• _Task directions_
Scan the data below for lines holding the word "upward", and copy each line found.

(Stored items)
——

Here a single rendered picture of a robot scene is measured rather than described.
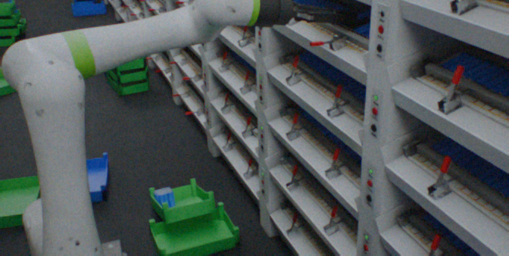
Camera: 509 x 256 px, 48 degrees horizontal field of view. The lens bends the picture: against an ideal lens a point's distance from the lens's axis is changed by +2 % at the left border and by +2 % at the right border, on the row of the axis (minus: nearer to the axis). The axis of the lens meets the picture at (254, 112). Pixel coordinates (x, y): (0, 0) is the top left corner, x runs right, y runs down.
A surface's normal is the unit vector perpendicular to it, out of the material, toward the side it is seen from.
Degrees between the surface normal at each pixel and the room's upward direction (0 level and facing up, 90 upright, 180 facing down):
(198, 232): 0
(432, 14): 108
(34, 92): 70
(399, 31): 90
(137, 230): 0
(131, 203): 0
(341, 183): 18
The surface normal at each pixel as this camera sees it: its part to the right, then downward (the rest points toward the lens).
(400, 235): -0.31, -0.81
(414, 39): 0.37, 0.38
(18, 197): -0.03, -0.91
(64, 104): 0.63, 0.41
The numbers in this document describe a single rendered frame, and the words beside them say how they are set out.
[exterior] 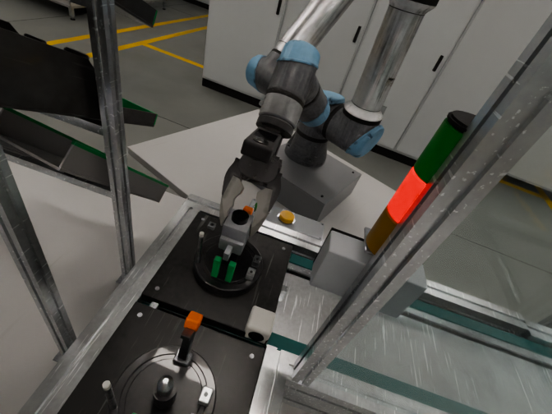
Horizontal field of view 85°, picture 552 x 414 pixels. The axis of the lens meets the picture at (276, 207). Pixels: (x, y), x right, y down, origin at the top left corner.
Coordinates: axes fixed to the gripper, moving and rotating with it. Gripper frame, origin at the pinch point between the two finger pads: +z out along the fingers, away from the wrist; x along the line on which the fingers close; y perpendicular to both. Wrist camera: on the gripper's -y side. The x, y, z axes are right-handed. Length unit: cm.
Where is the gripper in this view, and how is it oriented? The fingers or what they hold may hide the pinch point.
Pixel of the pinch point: (237, 224)
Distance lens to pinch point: 54.0
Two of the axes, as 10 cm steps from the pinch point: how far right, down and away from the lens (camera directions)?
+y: 0.0, 0.4, 10.0
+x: -9.4, -3.4, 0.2
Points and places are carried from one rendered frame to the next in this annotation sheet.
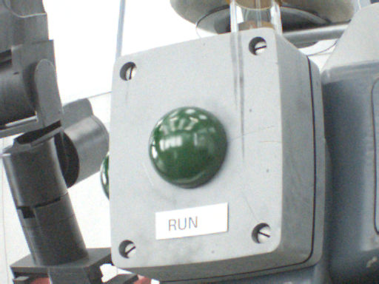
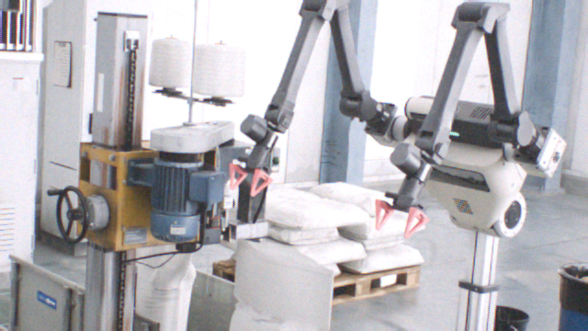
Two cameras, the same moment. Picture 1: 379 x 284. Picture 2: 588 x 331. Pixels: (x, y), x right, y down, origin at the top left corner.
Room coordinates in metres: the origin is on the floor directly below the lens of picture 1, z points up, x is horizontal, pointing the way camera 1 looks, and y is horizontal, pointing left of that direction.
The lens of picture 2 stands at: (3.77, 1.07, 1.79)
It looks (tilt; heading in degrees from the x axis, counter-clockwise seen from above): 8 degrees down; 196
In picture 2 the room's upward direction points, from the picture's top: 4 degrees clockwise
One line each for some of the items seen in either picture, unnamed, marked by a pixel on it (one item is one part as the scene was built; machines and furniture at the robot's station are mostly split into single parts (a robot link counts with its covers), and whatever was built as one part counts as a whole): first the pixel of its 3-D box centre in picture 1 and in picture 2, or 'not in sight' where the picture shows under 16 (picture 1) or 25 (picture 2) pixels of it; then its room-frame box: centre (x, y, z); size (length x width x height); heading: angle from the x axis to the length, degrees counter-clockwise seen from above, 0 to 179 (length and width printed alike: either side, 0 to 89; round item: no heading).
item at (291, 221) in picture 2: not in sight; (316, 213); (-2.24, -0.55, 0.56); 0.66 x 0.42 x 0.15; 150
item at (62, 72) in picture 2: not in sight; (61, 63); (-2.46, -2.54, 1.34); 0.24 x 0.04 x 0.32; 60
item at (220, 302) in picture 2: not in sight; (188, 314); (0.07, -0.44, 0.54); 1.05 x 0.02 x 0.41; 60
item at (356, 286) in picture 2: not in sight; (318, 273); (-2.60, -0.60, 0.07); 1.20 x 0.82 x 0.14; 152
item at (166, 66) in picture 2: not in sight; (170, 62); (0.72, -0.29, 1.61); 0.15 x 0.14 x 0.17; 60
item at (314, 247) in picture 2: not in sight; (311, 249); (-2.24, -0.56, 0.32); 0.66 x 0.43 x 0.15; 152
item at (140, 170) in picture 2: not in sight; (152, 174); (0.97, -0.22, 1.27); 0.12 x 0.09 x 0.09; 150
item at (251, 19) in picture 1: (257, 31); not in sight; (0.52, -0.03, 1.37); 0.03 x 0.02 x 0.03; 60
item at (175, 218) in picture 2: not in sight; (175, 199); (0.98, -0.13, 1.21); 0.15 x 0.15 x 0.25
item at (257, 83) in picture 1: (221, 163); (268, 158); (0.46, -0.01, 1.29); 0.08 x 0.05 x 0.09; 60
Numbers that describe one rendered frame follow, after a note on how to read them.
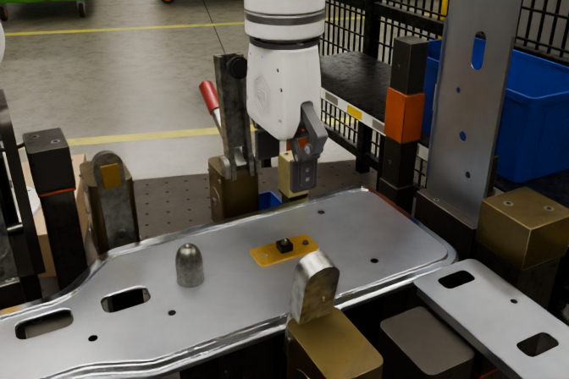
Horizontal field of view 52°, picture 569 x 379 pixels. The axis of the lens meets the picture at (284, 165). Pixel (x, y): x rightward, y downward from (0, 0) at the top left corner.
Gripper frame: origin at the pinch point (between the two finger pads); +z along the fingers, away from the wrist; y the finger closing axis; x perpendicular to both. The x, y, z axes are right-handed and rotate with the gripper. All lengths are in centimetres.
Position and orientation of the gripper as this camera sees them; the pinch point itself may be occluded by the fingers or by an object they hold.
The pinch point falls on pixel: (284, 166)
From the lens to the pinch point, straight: 69.0
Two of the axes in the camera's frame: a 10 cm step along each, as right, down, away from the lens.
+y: 4.6, 4.0, -7.9
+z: 0.0, 8.9, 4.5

——

• _Written solution_
Degrees between the surface normal at each pixel and the room's upward direction (0 level and facing up, 90 upright, 180 facing down):
In picture 2 the room's upward direction points, from the picture's top: 4 degrees clockwise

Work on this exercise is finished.